* Try it *
For each line of the data below that contains "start", return that line.
Recorded information below:
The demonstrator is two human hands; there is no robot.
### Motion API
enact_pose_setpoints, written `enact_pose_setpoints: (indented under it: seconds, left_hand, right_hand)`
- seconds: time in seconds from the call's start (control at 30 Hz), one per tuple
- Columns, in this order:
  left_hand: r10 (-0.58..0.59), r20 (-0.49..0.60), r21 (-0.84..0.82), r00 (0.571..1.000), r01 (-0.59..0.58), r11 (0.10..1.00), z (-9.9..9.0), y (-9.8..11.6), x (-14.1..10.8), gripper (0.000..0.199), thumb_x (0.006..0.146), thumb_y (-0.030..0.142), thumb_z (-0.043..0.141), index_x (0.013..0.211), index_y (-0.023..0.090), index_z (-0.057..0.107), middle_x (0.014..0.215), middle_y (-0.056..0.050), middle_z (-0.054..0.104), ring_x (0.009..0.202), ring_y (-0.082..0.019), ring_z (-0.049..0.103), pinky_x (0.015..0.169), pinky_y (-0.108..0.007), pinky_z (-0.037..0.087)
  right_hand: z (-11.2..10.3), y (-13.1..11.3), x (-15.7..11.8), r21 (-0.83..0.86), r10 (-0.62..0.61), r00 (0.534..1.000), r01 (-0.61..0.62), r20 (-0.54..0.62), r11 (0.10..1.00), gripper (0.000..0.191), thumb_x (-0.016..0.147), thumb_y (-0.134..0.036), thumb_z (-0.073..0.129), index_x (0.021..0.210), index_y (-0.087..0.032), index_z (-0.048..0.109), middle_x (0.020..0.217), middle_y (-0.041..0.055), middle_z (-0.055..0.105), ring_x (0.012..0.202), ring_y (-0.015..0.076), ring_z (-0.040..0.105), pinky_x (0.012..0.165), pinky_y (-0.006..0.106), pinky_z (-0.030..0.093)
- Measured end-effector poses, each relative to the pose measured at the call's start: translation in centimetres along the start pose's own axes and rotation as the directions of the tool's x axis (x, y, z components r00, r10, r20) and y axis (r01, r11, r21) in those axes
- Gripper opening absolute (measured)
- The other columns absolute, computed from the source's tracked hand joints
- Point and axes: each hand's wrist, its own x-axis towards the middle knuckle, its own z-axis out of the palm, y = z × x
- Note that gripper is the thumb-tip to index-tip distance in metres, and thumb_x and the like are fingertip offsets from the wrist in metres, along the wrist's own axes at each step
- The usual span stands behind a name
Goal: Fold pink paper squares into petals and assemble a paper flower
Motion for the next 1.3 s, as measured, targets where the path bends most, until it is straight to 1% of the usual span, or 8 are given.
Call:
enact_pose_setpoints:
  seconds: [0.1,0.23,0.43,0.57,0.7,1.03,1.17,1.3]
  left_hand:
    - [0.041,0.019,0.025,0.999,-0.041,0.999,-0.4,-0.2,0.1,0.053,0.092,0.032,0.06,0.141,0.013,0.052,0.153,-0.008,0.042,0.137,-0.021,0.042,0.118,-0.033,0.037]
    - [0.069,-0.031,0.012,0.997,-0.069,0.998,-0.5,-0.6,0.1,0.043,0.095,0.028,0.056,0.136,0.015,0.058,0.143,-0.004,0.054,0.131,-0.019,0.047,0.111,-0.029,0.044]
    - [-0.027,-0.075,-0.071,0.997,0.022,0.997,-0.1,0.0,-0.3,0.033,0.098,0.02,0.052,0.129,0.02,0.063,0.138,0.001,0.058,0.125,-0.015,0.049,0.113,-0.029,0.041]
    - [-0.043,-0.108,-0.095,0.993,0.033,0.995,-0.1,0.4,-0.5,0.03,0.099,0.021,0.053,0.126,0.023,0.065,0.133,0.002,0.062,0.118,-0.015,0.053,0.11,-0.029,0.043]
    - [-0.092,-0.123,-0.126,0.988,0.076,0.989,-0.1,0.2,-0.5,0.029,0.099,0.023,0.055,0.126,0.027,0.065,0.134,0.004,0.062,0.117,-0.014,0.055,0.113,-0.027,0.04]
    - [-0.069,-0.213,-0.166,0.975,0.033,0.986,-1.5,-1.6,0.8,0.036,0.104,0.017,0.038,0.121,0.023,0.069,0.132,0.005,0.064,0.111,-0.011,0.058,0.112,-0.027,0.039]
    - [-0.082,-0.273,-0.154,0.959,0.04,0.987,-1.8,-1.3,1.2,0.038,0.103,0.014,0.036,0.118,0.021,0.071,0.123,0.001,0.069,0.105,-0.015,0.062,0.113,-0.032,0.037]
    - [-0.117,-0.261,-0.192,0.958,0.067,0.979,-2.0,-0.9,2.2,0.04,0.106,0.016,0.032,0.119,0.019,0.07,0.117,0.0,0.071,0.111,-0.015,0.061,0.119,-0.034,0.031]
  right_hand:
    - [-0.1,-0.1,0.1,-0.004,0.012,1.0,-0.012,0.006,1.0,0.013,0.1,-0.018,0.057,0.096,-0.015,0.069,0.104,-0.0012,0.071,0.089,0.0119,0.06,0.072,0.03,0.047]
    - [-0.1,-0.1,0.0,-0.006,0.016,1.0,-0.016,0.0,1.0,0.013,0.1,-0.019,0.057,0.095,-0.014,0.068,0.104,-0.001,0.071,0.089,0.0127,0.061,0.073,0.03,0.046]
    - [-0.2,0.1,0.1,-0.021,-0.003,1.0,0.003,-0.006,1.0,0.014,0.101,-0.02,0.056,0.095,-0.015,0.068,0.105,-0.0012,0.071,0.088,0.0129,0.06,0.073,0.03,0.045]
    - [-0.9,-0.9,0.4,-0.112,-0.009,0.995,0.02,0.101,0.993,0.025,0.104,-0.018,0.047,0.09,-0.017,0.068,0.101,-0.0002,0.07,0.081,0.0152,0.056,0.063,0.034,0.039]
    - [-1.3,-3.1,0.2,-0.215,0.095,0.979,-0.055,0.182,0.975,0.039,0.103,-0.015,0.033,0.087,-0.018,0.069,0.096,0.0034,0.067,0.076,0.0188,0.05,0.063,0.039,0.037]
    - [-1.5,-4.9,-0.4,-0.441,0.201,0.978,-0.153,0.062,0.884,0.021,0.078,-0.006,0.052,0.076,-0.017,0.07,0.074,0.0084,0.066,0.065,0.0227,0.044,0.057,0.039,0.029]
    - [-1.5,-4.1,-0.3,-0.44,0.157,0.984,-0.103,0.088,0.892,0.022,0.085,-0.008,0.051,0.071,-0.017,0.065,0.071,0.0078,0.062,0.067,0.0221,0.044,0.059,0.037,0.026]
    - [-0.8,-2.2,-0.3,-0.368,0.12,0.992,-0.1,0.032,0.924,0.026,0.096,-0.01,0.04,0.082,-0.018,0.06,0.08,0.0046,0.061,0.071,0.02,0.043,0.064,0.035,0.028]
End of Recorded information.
* Result below *
- seconds: time in seconds from the call's start (control at 30 Hz), one per tuple
- Measured end-effector poses, each relative to the pose measured at the call's start: translation in centimetres along the start pose's own axes and rotation as the directions of the tool's x axis (x, y, z components r00, r10, r20) and y axis (r01, r11, r21) in those axes

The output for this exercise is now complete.